Das Getraide reist hier nur selten, die Kartoffeln gedeihen dagegen sehr wohl nahe bey Tromsöe, deshalb hat man den Bau des erstern beynahe ganz für den der letzteren aufgegeben. Wenn man diesen sumpfigen Boden nicht mit hinreichenden gruben durchzieht, um dem Wasser im Frühling einen freyen Abzug zu vergönnen, so bleibt der Eis lange auf der Oberfläche zurück und verbrent, gleich im südlichen Norwegen das darunter hervorkeimende Gras.

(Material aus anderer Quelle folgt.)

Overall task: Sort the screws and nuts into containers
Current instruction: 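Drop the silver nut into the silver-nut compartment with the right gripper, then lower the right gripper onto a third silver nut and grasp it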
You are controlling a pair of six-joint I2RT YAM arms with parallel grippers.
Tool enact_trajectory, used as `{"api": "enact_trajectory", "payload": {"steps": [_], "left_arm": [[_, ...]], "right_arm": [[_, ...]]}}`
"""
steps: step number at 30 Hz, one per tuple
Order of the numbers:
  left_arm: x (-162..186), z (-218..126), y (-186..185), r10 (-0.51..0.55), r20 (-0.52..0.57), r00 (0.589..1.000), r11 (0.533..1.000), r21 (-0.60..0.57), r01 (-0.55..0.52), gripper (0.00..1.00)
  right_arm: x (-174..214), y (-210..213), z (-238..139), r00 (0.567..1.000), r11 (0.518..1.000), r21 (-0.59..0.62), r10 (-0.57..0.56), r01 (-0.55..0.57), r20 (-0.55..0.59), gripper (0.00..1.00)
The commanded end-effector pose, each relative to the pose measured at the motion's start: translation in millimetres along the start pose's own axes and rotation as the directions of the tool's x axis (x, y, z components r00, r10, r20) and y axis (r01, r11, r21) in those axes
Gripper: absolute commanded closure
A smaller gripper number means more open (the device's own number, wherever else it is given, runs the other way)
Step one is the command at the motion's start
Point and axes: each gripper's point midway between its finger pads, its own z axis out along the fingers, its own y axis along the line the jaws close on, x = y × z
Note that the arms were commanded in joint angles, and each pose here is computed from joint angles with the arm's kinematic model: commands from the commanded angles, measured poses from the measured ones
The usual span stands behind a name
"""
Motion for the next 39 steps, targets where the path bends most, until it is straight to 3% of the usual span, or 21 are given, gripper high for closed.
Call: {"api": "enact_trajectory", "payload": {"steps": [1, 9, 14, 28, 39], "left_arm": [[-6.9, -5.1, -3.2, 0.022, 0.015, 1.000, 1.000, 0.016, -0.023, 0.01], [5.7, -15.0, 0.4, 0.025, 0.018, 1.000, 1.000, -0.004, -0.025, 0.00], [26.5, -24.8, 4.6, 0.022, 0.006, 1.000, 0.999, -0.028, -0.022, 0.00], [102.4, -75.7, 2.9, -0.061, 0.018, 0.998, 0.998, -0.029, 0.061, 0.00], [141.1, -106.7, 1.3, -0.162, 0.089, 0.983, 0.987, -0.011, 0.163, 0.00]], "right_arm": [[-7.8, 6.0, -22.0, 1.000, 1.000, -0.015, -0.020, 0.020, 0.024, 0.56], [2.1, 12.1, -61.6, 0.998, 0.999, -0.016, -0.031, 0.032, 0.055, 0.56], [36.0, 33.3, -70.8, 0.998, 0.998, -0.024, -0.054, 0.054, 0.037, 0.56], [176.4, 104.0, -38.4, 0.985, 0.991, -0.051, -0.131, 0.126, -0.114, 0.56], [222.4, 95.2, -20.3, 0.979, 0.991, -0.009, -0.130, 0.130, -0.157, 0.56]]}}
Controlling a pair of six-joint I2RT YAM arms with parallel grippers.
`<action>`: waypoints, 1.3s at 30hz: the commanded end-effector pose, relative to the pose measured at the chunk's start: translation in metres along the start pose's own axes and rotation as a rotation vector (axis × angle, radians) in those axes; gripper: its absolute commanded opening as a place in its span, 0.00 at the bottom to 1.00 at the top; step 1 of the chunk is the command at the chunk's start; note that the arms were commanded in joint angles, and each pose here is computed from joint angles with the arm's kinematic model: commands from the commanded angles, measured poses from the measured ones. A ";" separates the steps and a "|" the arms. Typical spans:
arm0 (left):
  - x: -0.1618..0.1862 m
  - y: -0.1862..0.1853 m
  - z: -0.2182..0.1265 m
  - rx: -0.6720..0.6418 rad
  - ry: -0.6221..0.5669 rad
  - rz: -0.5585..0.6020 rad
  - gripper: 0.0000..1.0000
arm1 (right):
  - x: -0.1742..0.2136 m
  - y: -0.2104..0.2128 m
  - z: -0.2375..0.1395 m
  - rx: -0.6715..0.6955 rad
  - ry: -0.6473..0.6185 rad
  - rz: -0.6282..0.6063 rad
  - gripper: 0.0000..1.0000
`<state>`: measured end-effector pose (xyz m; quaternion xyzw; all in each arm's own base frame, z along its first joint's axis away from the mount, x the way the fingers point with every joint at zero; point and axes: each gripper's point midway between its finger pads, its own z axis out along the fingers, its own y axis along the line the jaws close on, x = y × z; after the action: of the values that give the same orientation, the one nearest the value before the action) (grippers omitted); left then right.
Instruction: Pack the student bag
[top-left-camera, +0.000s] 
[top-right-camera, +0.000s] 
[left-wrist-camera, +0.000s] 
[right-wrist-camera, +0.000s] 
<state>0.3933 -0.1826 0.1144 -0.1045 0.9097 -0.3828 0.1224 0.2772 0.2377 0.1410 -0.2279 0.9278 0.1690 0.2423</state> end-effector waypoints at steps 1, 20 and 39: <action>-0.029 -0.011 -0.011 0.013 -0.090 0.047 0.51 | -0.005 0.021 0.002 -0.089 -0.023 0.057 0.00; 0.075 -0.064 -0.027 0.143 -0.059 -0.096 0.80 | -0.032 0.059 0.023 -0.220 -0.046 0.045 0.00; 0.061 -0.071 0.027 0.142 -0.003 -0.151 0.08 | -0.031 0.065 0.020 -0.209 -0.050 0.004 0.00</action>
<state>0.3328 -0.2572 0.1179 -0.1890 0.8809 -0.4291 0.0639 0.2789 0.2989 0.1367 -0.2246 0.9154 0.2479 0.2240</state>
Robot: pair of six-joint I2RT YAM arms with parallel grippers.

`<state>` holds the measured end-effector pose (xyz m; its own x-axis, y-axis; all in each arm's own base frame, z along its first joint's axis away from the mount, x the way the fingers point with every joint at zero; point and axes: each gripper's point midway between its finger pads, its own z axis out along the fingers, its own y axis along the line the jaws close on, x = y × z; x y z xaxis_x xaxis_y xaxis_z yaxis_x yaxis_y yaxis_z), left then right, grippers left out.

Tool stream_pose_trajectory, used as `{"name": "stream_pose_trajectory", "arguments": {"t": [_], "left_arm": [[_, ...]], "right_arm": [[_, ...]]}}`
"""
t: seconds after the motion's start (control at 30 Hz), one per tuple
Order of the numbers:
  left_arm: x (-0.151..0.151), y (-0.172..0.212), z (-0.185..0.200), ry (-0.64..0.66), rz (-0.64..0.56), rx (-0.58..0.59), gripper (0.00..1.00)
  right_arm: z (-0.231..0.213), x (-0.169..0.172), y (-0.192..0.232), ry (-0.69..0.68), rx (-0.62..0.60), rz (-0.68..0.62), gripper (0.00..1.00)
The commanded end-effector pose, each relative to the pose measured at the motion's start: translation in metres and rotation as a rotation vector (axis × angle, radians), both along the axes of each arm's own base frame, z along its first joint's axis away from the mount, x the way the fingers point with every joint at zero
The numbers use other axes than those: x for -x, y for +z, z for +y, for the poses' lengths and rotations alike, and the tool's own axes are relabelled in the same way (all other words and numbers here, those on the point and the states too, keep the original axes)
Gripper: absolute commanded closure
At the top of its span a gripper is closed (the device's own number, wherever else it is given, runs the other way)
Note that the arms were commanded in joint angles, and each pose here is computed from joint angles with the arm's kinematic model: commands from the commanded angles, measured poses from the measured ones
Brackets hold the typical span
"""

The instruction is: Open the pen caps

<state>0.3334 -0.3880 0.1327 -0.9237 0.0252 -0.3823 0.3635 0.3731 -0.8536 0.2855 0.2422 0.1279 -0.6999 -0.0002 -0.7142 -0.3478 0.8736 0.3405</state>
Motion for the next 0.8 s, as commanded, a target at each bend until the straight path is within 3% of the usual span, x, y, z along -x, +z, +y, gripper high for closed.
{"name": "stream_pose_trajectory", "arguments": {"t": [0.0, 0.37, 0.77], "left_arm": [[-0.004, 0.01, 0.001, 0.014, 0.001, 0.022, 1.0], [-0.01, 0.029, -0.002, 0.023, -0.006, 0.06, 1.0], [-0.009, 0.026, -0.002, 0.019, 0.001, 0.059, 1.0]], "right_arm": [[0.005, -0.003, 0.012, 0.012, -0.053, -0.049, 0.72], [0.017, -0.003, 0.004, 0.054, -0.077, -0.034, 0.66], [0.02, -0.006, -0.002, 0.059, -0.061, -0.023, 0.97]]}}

Die Vaccination war hier schon ziemlich ausgebreitet, der fleisige und geschickte Wundartzt Monrad hatte 15 bis 1600 Personen eingeimpft.. Die Perioden ansteckender Krankheiten sind hier von kurzer Dauer, die heftigen Winde stellen die Reinheit der Luft bald wieder hier. Dies Jahr hatte ein Gallenfieber geherrscht, verderblicher geworden durch die niemals veränderte und erfrischte Luft in den Zimmern, deren Fenster immer verschlossen bleiben, und deren Oefen von aussen geheizt werden. Viel gesunder sind die elenden Wohnstätten der Lappen, woraus alle Dünste zugleich mit dem Rauche davon gehen."